Of course, there are still rebels who say that floors are consistently unclean. They think that if food spends any time on the floor it becomes unsafe. Then there are those who are just happy to take their chances. But lately, scientists have been trying to get in on the act.

Copernicus flipped long-standing beliefs in the 1500s by pointing out that the Earth revolved around the sun instead of the other way around. Like him, these scientists are flipping over an ancient belief system. This is the belief system surrounding buttered toast.

Different Food, Different Dirt, Same 5 Seconds

Anthony Hilton, a professor at Aston University, will speak at The Big Bang Fair in Birmingham, England. He is a professor of microbiology, or tiny organisms, including germs. The fair is Britain’s largest celebration of science, technology, engineering and math for young people. Hilton says that different foods can pick up different amounts of dirt from the floor in just a few seconds. He says that sandwiches, potato chips, dry toast and cookies can all chill out on the floor for half an hour. When picked up, they will do no harm to the eater. But candy, cooked pasta and doughnuts are different. They can get contaminated, or pick up harmful dirt or germs, in just about five seconds.  Hilton also found that tiled surfaces are dirtier than carpets.
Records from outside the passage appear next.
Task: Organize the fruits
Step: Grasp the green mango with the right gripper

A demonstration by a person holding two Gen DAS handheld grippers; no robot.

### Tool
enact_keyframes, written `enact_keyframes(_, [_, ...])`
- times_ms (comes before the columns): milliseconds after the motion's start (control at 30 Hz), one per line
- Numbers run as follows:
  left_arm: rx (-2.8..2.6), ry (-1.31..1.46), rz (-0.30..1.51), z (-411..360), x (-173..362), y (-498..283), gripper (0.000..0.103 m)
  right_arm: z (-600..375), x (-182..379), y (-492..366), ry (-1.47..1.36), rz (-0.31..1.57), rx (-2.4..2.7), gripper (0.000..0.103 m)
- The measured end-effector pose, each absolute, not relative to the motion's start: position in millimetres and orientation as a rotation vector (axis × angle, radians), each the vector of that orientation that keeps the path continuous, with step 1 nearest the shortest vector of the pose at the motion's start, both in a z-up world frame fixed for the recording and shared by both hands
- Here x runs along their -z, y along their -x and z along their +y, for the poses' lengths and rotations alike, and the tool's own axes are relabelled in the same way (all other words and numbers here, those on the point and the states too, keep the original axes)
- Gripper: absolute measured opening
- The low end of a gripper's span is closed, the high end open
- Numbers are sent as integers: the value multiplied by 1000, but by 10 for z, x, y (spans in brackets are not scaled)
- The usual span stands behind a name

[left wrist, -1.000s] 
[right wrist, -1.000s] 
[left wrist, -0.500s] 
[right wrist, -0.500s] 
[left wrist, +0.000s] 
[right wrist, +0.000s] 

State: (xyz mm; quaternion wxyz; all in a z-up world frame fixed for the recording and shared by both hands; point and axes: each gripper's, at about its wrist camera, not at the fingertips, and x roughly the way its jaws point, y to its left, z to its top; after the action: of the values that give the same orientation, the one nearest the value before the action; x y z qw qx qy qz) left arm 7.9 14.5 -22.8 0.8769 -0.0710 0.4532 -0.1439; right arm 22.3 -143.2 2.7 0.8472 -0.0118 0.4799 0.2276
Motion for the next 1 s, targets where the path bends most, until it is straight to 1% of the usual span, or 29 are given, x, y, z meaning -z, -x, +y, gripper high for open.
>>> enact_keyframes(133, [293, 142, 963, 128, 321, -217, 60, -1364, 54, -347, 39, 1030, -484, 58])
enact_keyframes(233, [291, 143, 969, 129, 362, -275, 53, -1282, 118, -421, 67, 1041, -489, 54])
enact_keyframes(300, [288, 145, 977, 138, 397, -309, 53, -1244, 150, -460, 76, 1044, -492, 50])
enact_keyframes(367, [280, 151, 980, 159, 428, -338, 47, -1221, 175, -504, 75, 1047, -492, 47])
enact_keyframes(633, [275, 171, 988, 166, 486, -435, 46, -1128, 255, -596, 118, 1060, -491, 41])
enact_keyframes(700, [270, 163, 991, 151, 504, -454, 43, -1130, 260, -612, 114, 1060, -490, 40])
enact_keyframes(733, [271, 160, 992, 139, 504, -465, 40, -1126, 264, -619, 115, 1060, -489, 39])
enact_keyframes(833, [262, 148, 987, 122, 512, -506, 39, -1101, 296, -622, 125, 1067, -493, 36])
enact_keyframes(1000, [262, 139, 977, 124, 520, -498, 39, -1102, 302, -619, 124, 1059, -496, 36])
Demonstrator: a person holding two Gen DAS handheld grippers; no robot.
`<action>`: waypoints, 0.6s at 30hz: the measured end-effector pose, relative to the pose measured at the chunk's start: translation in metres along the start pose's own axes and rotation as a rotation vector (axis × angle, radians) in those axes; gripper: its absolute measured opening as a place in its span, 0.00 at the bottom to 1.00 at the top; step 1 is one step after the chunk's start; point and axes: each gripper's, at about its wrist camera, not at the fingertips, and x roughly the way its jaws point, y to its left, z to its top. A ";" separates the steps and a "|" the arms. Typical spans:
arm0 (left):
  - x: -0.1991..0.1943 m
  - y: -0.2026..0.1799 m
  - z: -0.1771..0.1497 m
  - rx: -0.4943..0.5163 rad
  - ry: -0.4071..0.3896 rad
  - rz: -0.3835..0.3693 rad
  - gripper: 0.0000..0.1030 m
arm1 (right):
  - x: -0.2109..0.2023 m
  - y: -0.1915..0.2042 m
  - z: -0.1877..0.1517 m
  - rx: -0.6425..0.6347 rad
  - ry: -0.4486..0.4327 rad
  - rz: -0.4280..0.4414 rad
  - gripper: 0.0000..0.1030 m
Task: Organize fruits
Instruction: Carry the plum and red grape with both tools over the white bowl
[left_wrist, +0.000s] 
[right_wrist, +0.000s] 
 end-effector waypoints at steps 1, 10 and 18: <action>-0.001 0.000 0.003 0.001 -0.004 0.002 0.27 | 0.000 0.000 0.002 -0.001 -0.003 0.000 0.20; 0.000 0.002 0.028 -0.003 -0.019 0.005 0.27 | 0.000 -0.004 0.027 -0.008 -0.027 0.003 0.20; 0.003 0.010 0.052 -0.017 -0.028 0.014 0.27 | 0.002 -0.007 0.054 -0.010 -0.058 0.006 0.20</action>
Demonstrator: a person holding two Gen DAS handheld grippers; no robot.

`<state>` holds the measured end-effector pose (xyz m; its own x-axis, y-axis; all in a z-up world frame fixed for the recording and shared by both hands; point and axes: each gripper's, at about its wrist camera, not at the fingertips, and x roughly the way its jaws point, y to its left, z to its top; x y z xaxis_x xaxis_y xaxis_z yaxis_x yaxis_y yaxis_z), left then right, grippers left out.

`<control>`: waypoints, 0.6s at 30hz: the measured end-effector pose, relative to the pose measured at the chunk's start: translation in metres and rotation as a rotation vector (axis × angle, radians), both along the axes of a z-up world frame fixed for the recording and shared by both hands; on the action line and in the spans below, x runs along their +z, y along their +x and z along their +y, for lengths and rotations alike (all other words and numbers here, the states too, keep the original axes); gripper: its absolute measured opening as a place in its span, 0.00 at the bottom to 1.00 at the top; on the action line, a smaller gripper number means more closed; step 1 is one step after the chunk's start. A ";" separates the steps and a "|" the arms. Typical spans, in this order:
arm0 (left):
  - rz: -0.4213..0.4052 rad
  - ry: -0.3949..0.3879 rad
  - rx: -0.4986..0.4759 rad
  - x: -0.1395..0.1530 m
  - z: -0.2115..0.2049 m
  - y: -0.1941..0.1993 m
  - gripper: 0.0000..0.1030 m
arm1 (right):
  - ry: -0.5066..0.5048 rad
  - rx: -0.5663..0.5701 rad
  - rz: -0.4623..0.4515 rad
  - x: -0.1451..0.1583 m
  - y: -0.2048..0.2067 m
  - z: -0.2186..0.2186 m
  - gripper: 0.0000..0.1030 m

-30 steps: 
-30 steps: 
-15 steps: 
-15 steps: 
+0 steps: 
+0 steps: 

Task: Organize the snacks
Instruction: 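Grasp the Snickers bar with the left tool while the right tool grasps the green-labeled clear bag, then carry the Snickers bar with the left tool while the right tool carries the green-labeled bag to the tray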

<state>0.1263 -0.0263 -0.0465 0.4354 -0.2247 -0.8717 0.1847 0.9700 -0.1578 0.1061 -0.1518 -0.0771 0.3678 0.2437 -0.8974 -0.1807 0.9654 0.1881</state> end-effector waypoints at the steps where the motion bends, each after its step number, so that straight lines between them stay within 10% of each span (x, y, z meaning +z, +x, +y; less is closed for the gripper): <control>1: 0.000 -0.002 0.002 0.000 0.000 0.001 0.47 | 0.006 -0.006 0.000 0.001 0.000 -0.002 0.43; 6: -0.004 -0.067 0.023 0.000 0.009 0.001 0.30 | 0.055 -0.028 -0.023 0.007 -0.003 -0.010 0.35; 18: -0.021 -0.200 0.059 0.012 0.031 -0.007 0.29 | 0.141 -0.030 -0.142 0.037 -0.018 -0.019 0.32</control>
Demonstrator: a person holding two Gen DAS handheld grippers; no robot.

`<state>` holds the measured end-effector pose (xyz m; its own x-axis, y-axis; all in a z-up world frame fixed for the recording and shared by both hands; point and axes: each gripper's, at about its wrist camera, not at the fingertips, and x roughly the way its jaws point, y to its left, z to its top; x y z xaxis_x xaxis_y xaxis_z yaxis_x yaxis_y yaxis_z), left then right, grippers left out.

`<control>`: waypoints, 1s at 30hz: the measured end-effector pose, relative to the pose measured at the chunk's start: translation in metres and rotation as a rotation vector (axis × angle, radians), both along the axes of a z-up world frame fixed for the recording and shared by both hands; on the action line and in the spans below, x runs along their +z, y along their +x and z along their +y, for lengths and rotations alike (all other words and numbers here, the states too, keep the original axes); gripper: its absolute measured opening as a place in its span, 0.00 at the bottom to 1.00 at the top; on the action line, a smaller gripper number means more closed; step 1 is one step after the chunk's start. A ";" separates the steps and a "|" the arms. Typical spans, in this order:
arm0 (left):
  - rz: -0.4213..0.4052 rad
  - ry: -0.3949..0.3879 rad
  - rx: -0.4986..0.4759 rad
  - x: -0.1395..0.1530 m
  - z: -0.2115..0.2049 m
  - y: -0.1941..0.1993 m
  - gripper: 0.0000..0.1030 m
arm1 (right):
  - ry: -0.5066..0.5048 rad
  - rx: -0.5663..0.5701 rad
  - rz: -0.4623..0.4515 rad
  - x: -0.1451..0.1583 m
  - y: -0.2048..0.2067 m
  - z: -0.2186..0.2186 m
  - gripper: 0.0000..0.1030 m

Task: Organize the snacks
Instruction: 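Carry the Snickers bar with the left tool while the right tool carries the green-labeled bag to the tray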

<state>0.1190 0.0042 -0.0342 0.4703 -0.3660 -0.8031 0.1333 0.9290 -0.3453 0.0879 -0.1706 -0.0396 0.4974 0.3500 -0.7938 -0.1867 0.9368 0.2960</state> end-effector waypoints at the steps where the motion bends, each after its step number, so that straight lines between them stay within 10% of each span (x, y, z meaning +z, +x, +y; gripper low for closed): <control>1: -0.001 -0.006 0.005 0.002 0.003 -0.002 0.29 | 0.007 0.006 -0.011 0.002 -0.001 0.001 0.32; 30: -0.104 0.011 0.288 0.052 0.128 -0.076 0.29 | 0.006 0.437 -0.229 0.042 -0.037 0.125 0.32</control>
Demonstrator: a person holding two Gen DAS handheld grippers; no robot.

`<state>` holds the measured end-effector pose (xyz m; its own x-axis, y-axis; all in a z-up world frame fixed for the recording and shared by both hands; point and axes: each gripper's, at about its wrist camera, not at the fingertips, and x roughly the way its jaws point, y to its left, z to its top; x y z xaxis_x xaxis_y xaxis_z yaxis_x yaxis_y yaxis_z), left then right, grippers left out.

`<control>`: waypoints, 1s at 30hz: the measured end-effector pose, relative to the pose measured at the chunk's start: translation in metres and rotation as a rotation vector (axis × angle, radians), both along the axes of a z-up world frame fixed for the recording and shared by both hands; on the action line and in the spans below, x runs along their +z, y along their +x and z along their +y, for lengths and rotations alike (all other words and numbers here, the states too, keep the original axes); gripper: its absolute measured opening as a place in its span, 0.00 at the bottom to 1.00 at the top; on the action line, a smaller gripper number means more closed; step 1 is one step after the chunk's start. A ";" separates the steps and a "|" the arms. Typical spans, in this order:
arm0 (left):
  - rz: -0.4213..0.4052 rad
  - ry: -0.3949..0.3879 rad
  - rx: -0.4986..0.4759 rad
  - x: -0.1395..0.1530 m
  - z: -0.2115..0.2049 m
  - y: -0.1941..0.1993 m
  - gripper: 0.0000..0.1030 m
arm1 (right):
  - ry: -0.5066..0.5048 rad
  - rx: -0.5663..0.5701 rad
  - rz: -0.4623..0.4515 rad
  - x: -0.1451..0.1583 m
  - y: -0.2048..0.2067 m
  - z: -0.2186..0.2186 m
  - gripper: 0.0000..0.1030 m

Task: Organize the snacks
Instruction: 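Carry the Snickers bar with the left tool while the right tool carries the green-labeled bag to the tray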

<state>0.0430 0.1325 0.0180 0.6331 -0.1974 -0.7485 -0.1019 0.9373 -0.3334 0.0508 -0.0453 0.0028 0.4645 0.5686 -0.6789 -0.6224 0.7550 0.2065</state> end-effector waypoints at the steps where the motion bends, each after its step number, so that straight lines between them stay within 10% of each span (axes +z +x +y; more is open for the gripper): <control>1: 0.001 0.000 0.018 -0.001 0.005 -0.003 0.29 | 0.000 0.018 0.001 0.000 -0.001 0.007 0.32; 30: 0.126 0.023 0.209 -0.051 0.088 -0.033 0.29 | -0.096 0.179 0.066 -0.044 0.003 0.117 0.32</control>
These findings might be astonishing to humans trying to understand the effects of pasta spillage. However, there is a more amazing fact in the story. It is that looking into the five-second rule has become something of an industry for modern researchers.

Maybe Science Is Oversimplifying Things

In 2003, Jillian Clarke established the power of the five-second rule to attract media attention. Clark dropped gummy bears on the floor. The ones dropped on rough tiles and left for five seconds, would pick up more bacteria than those left on smooth tiles for the same amount of time.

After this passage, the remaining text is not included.